# Lenovo Thinkpad Yoga for RAW editing



## LuCoOc (Mar 9, 2014)

Hi all,

Does anyone of you have experiences with the Lenovo Thinkpad Yoga? I need a Laptop/ Ultrabook for traveling and university that runs Lightroom 5. The hardware looks good but I'm a bit worried about the display for RAW editing. 
What's your opinion?

Thank you
LuCoOc


----------



## gshocked (Mar 9, 2014)

Hi

I've used the Intel Core I5-4200U 2.6ghz version of this laptop and it certainly had hope.
It's fast enough to get the basic Lightroom workflow going. Although I've found it slow with my specific workflow. When I import I like to create 1:1 previews and I convert Raw files to DNG. This process is slow on this laptop. The work around I found was to import as DNG first then build the previews after.

I personally wouldn't buy this laptop. One of my biggest issue with this model is its screen size and resolution. Why would Lenovo think of running a 12" screen at 1980x1080 resolution. The UI in all the adobe programs are too small. Yes you can drop the res. down but it ships like this... 
At the price it sells where I am - the i5 2.6Ghz, 4gb ram with a 128 SSD cost $1599. For that I can get a 13" MacBook Pro with a retina screen or a solid PC laptop with 2gb dedicated vid card. If it's portability you need what about 13" MacBook air.

At the end of the day, if your getting this for the "Yoga" feature then it's certainly unique but I'd check into what else you can get at that price range.


----------



## KKCFamilyman (Mar 10, 2014)

LuCoOc said:


> Hi all,
> 
> Does anyone of you have experiences with the Lenovo Thinkpad Yoga? I need a Laptop/ Ultrabook for traveling and university that runs Lightroom 5. The hardware looks good but I'm a bit worried about the display for RAW editing.
> What's your opinion?
> ...



The thinkpad Yoga has the best of the yoga series in terms of screens. It is an 1080p ips display but only gets about 60% rgb coverage and would be to low for anytype of PP with it regardless of processor. If you were to get it the i7 4600u with 8gb of ram and the wacom pen is the one to get.

I recommend the t440s or x1 carbon (haswell version) with the whqd display. They are still light and have the better screens. The t440s has a 96% rgb ips screen and the carbon has a high rez 87% screen but the 2000:1 contrast makes up for it. I have gone thru the whole line up so let me know if you have anymore ?


----------



## RustyTheGeek (Mar 18, 2014)

Yes, I have set up three of the new Yoga Pro 2 units. It's a great unit but the ultra high 3200x1800 native resolution is a bit hard to use with LR.  I agree with *KKCFamilyman* on his comments about the other Thinkpads. However, I _don't_ agree with *gshocked* about 1920 x 1080 being too hard to use on a 12" screen. At least once you've seen 3200x1800 on a 13" screen!

Unfortunately, Windows doesn't scale well when you change away from native resolution regardless of the screen.
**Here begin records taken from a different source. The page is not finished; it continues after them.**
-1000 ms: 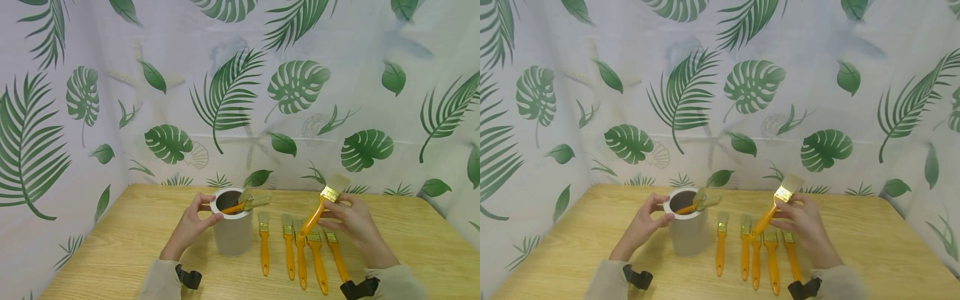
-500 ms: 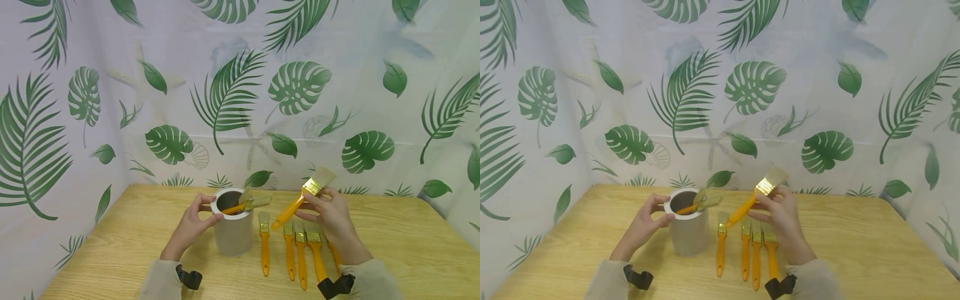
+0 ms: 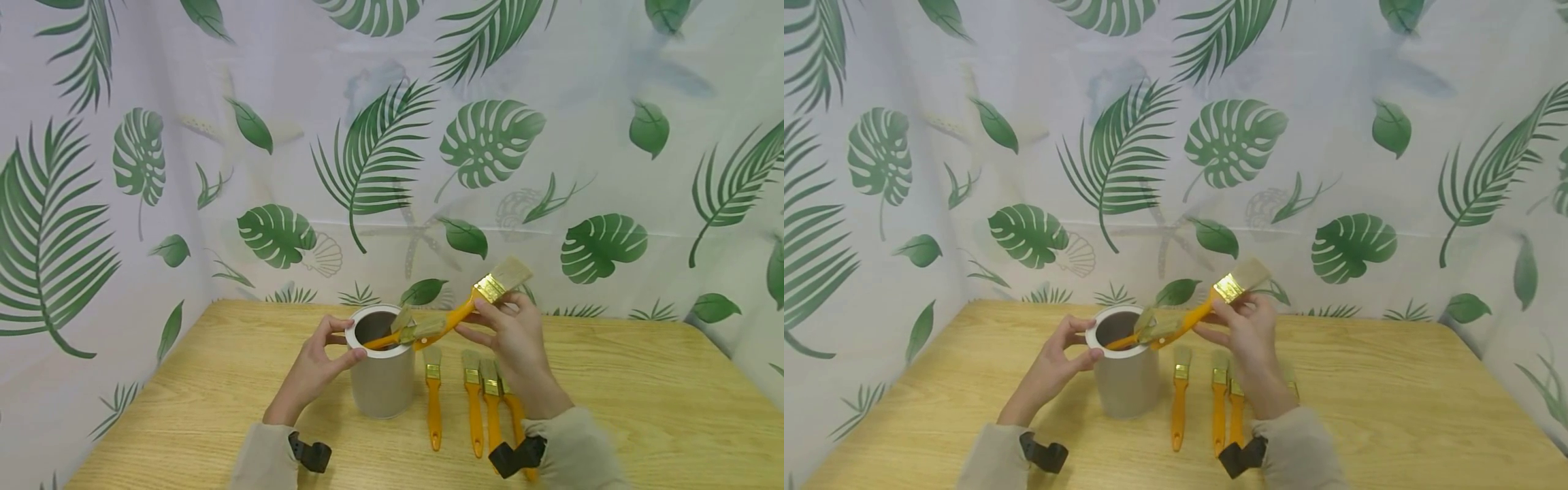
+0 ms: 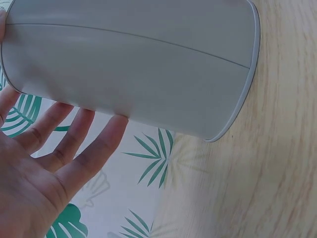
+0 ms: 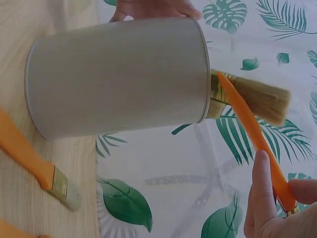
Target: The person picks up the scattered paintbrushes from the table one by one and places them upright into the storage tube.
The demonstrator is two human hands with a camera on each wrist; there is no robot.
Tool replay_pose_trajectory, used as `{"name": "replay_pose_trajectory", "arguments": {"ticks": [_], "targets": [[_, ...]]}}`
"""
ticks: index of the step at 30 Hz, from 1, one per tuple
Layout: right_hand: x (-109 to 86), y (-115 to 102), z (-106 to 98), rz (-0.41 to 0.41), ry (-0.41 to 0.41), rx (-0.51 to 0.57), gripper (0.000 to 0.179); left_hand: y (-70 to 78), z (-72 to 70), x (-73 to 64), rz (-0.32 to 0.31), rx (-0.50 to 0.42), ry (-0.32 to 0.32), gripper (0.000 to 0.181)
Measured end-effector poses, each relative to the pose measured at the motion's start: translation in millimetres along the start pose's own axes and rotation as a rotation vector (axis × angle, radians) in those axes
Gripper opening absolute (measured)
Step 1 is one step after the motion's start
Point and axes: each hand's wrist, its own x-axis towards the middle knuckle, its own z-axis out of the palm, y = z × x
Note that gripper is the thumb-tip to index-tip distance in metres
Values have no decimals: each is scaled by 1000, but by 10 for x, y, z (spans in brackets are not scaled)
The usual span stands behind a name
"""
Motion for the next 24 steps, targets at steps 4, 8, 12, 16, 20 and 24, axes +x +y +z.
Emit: {"name": "replay_pose_trajectory", "arguments": {"ticks": [4, 8, 12, 16, 20, 24], "targets": [[0, 5, 102, -25, 18, 3, 22, 7, 3, -3, 0, 0, 4, 33], [0, 25, 210, -53, 37, -5, 23, 12, 4, -4, -1, -4, 4, 33], [-17, 83, 314, -86, 35, -11, 25, -3, 1, -7, 4, -1, 4, 33], [-47, 162, 398, -133, 22, -44, 30, -14, 2, -12, 4, 2, 1, 35], [-71, 243, 458, -220, 6, -134, 41, -13, 5, -18, -12, 3, 1, 39], [-95, 303, 498, -306, -19, -269, 36, -12, 2, -26, -16, 8, 3, 40]]}}
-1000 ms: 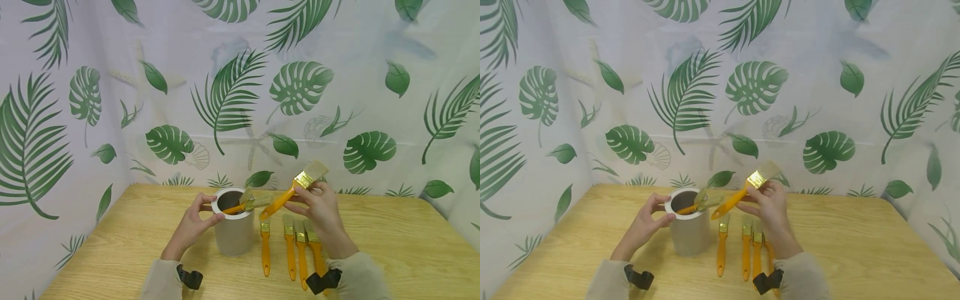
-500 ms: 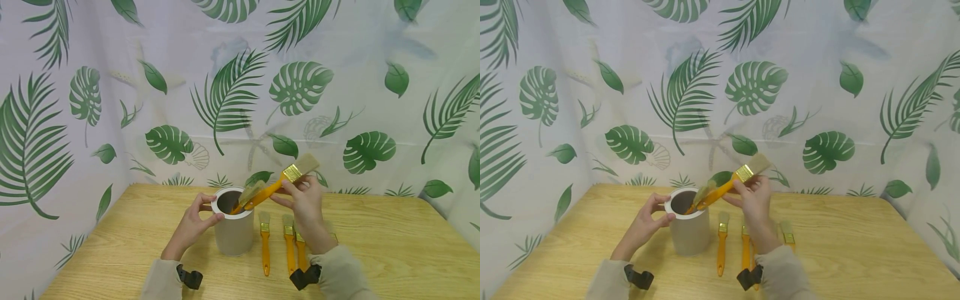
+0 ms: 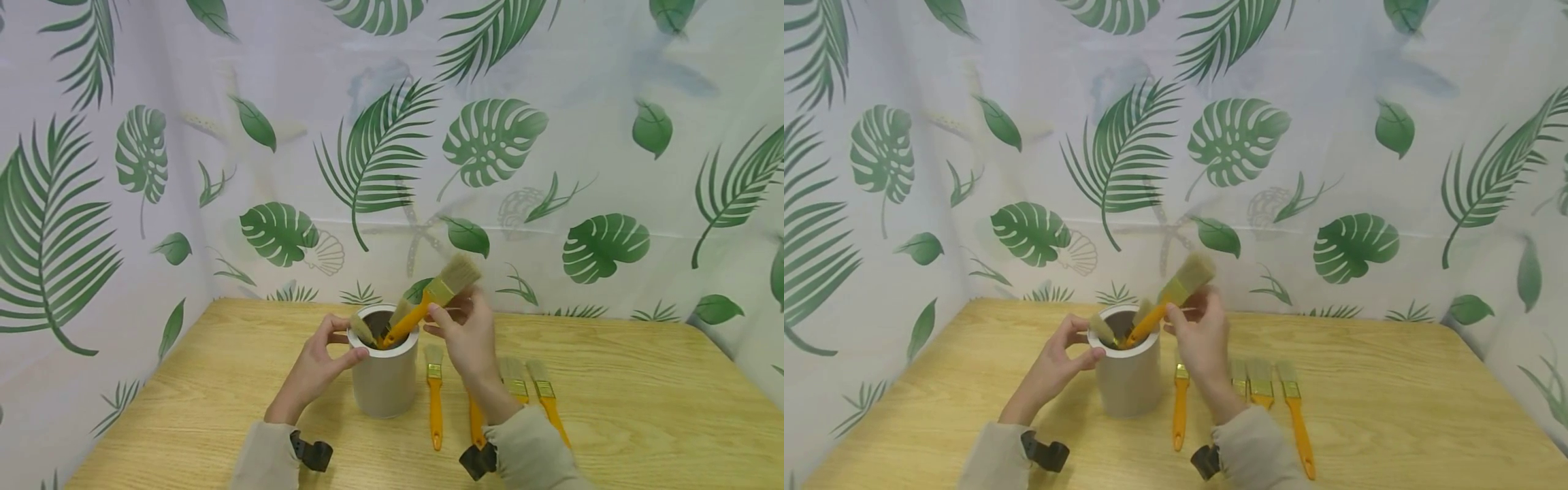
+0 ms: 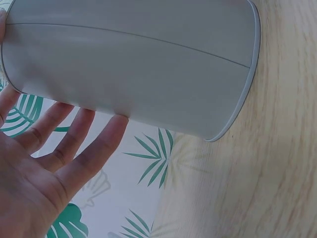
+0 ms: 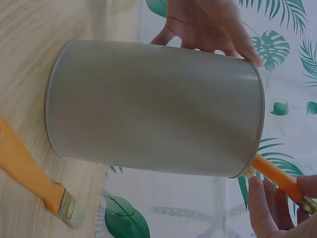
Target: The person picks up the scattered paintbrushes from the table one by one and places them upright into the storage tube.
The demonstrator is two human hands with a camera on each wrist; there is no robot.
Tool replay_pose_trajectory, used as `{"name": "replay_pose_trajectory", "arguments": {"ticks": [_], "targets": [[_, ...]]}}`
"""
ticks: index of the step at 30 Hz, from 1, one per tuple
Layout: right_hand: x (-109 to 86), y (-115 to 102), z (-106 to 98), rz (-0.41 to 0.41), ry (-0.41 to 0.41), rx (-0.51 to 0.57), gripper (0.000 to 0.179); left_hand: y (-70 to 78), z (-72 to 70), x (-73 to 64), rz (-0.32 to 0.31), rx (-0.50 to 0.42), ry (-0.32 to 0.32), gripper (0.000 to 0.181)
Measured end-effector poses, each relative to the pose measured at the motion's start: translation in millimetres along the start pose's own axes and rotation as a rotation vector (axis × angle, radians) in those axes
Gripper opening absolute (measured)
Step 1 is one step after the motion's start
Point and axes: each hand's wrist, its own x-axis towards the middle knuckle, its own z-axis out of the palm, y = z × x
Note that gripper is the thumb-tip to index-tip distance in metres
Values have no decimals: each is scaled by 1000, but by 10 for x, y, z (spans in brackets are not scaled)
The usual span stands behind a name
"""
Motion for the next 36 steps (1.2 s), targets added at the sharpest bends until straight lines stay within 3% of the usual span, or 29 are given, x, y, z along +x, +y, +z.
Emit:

Neither does Mac OS so don't assume a mac with retina is any better in this regard.

You might want to consider the laptop you buy mainly on other factors other than the screen (performance, size, weight, ergonomics, keyboard, battery life, ports, etc) and then connect it to a high quality external monitor for serious editing. It's pretty much impossible to find the perfect laptop for editing without an external monitor, etc.


----------



## mackguyver (Mar 18, 2014)

I have an older HP with a 12" screen that runs at 1920x1080 and it works ok, but the 12" screen is horrible. It's way too short to be practical and I am constantly scrolling up and down. A the time I was hauling a huge work laptop through airports so I needed something small and light so I could take two laptops with me and still be able to carry on. I would NOT recommend a 12" screen for any laptop, no matter the use.


----------